*** Opening of Material for the task ***
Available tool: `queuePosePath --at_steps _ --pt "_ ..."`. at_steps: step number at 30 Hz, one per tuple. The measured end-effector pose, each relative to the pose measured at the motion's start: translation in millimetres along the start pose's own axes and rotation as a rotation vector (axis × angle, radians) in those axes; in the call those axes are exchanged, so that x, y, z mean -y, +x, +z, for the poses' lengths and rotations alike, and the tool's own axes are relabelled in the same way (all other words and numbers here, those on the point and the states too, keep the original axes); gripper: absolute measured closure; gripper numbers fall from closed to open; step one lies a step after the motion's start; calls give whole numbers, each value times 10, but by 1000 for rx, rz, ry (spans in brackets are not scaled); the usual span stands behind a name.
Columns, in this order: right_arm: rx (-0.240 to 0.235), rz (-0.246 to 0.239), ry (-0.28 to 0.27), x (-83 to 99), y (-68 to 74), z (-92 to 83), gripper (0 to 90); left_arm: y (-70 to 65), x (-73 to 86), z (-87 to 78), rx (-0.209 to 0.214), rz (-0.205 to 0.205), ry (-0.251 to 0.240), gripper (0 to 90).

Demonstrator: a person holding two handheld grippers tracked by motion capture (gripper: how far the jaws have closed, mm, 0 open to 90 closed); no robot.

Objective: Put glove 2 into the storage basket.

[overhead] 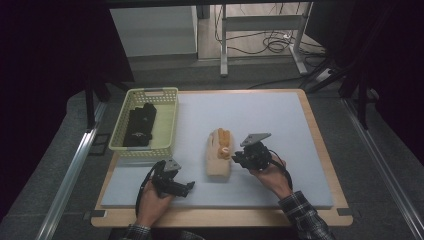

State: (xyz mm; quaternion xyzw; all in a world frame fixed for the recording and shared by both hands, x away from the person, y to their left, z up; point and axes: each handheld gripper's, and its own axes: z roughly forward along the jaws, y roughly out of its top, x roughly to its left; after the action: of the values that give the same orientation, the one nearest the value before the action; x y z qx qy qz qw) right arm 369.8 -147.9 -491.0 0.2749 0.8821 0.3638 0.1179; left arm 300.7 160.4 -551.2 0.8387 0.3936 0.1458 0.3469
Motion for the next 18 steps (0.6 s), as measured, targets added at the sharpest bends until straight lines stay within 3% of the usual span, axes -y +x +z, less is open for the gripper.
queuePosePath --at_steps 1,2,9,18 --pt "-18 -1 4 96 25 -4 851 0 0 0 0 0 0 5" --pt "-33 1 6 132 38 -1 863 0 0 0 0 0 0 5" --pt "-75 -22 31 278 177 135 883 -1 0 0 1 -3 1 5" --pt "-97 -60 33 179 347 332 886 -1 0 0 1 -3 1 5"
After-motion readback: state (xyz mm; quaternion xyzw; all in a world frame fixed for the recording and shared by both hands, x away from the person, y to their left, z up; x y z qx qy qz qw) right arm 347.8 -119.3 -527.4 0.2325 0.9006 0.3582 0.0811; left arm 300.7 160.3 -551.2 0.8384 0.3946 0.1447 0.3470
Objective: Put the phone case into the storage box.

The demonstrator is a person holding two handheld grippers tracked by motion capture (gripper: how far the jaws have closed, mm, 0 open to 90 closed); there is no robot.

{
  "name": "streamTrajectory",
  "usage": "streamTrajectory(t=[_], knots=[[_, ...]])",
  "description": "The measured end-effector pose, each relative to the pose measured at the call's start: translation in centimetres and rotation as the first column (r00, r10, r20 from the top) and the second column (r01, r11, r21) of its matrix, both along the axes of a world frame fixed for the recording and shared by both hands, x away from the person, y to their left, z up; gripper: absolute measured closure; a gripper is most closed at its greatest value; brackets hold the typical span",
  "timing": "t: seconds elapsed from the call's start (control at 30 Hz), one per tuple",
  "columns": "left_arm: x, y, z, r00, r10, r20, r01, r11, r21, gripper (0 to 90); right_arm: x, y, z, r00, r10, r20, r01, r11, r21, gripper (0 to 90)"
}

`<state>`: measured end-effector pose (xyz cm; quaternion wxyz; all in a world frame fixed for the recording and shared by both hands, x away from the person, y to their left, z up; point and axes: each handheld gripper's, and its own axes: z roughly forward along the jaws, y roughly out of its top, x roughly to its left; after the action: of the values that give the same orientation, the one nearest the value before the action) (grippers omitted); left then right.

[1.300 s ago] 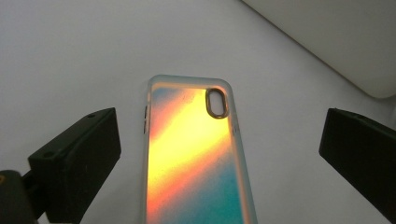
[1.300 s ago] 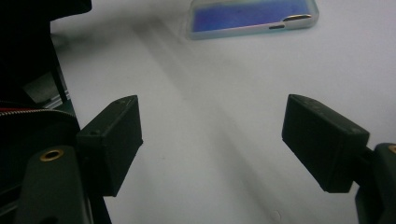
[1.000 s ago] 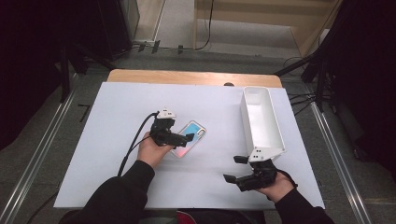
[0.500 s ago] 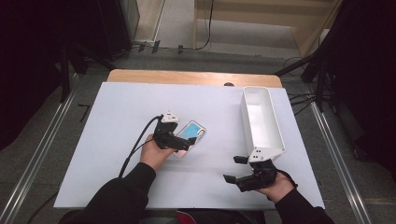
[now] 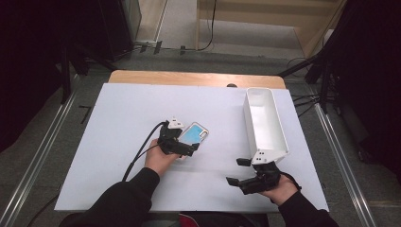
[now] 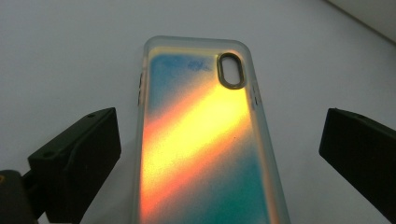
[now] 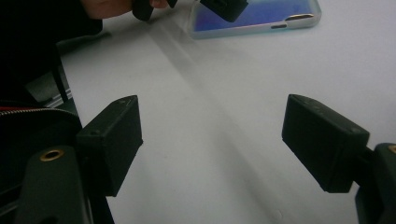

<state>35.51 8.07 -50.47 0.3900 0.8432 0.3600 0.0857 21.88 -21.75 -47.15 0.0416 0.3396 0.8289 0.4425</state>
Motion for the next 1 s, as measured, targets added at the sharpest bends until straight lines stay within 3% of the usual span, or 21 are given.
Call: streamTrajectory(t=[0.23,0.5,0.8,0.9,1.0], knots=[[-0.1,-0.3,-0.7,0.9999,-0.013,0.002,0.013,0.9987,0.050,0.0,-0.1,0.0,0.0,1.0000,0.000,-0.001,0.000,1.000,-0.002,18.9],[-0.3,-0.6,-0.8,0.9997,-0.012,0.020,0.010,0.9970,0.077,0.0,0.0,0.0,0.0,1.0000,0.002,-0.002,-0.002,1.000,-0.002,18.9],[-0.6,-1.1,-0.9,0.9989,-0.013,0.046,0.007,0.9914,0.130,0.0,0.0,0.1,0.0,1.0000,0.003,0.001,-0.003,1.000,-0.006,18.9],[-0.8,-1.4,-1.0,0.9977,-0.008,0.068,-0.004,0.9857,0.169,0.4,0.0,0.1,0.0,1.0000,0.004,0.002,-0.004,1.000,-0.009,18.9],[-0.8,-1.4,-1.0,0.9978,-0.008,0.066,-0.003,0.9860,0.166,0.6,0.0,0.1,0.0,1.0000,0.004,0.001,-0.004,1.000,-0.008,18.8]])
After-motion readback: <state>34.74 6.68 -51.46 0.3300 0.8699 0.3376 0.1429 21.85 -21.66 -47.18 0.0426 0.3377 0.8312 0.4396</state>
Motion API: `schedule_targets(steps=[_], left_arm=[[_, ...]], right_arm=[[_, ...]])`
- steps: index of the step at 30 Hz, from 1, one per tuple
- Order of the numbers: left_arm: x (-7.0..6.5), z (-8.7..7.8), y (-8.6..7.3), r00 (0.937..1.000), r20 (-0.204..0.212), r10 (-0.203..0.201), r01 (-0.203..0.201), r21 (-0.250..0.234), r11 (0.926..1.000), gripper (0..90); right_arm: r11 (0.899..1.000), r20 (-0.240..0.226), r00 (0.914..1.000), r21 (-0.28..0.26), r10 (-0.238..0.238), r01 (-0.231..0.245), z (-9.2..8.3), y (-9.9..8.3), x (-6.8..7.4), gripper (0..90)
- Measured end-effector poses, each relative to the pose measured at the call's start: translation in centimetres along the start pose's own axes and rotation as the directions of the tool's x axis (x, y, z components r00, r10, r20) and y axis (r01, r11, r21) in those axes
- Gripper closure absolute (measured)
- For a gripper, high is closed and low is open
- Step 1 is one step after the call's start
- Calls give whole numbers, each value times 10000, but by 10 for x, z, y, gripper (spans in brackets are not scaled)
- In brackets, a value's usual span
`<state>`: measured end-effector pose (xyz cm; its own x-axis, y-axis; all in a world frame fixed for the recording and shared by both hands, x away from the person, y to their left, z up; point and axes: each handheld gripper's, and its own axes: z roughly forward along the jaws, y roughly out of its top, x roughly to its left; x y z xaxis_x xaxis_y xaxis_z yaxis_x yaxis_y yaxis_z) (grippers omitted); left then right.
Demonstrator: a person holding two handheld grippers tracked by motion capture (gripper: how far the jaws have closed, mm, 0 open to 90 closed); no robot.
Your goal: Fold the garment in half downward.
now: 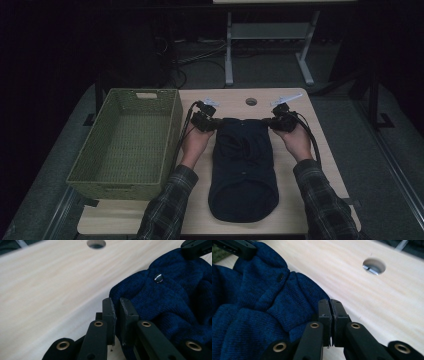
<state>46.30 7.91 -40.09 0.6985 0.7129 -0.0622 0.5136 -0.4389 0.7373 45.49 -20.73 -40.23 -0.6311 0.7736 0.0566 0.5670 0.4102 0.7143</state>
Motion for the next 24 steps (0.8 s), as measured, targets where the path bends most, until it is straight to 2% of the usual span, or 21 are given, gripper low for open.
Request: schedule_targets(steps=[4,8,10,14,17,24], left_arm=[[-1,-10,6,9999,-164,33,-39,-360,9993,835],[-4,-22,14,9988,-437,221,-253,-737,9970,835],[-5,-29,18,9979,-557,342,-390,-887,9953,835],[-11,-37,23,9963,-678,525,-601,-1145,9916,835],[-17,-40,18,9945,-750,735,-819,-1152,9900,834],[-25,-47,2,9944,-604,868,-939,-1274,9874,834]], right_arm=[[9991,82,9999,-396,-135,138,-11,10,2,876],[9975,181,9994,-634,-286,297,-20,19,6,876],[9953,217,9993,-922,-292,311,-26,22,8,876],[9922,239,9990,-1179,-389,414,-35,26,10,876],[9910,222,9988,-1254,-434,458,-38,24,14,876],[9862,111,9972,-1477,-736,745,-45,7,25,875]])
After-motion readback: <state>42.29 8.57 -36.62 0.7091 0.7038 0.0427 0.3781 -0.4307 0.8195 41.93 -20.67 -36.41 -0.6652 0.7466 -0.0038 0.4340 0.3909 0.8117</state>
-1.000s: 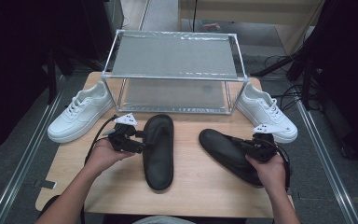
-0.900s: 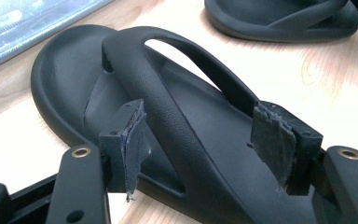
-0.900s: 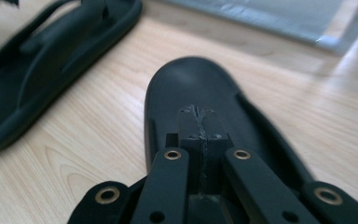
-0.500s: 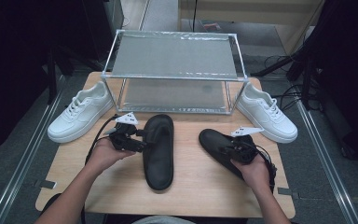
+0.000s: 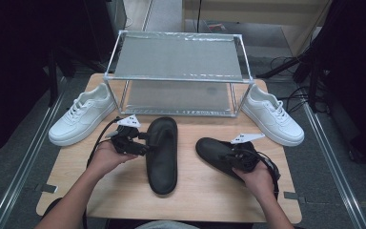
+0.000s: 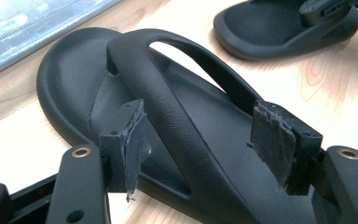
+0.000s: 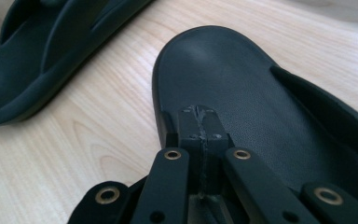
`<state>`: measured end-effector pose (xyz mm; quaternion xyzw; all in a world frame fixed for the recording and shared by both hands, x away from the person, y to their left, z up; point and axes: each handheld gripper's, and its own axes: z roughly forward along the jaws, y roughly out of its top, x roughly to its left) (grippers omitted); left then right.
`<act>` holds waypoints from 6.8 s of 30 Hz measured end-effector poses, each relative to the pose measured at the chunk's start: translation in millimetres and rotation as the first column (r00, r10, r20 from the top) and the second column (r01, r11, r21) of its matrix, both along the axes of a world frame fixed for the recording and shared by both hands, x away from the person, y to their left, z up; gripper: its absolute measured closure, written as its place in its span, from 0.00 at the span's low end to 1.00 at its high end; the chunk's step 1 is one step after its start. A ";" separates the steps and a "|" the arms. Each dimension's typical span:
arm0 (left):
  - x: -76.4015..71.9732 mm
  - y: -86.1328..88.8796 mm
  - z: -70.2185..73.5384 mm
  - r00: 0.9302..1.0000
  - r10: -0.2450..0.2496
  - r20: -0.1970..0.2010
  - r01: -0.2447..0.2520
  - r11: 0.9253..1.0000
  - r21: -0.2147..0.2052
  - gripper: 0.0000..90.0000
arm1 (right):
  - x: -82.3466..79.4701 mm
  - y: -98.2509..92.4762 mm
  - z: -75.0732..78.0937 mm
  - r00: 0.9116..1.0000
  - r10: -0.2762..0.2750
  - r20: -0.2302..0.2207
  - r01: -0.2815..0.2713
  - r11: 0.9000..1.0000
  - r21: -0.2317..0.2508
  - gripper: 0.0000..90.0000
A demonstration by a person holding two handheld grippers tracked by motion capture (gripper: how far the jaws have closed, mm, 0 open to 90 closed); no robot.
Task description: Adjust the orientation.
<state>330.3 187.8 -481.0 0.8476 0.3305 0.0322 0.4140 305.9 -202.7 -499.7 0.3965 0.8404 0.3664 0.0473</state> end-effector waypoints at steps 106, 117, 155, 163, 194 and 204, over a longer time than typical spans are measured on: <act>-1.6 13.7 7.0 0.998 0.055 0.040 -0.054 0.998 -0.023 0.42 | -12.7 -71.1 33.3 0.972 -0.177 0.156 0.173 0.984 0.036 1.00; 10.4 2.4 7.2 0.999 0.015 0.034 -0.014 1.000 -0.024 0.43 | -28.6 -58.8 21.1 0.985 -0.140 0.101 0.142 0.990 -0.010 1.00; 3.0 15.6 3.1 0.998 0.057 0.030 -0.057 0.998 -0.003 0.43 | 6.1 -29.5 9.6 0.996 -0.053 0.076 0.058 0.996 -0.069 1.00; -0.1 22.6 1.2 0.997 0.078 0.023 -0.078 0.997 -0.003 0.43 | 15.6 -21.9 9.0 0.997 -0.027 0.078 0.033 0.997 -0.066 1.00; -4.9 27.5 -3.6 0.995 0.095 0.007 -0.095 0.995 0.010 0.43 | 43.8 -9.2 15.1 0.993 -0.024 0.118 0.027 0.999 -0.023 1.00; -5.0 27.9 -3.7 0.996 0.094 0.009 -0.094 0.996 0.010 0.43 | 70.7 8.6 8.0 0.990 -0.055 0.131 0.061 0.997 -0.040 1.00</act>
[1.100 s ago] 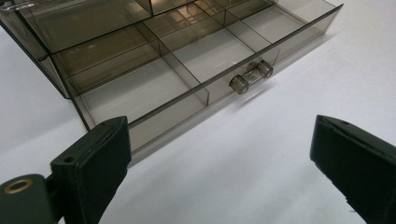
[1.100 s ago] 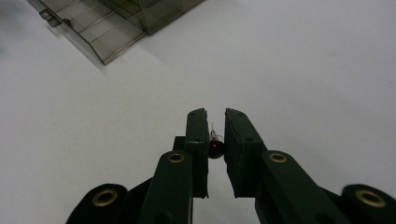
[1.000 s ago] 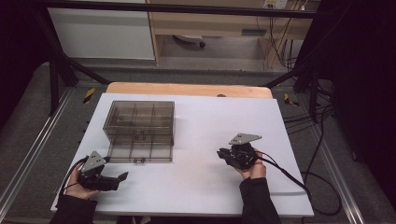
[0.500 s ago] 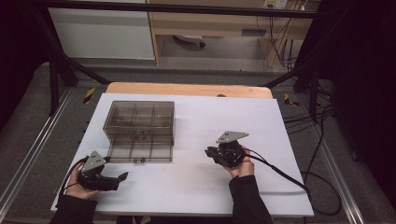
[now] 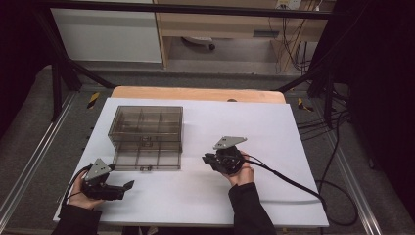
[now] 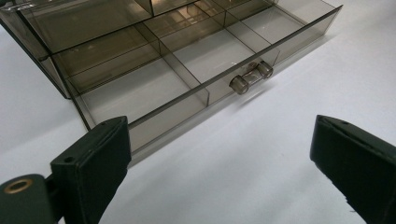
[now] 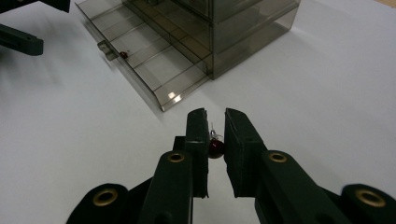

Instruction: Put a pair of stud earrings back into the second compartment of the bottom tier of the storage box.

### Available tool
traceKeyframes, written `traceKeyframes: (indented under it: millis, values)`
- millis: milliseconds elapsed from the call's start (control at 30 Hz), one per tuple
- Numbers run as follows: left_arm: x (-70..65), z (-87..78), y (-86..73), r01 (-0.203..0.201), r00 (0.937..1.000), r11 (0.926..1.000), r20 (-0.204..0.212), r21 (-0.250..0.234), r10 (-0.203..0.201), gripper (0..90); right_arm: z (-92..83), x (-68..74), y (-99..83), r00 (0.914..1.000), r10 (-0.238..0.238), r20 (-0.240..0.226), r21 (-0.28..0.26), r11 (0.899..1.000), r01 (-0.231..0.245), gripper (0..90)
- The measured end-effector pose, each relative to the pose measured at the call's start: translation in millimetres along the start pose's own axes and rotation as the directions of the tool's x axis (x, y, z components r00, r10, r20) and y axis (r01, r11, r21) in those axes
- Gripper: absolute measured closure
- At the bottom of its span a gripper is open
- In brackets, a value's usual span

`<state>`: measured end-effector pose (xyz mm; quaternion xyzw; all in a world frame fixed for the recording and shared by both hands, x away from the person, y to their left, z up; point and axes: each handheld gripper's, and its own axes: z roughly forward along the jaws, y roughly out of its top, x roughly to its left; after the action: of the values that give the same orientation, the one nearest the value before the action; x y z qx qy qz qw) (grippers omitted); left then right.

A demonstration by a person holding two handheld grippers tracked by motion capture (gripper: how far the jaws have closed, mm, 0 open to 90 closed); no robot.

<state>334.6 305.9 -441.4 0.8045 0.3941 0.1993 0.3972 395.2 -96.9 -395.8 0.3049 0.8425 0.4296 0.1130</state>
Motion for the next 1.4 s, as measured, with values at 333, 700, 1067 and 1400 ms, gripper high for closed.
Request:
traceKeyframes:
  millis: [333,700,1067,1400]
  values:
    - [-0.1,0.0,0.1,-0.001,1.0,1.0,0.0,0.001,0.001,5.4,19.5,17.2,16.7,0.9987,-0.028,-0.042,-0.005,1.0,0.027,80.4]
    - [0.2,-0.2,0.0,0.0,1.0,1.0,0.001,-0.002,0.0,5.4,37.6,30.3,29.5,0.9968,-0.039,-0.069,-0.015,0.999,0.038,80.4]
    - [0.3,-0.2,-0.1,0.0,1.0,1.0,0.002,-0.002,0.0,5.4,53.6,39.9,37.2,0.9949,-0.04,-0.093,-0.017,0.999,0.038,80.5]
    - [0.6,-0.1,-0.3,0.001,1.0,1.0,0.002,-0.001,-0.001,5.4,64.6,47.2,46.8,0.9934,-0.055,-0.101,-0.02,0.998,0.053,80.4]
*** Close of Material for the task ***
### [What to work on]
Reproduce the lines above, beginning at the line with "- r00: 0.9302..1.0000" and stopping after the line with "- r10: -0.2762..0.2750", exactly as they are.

### [Result for this task]
  - r00: 0.9302..1.0000
  - r10: -0.2450..0.2496
  - r20: -0.1970..0.2010
  - r01: -0.2447..0.2520
  - r11: 0.9253..1.0000
  - r21: -0.2147..0.2052
  - gripper: 0.0000..90.0000
arm1 (right):
  - x: -82.3466..79.4701 mm
  - y: -98.2509..92.4762 mm
  - z: -75.0732..78.0937 mm
  - r00: 0.9116..1.0000
  - r10: -0.2762..0.2750

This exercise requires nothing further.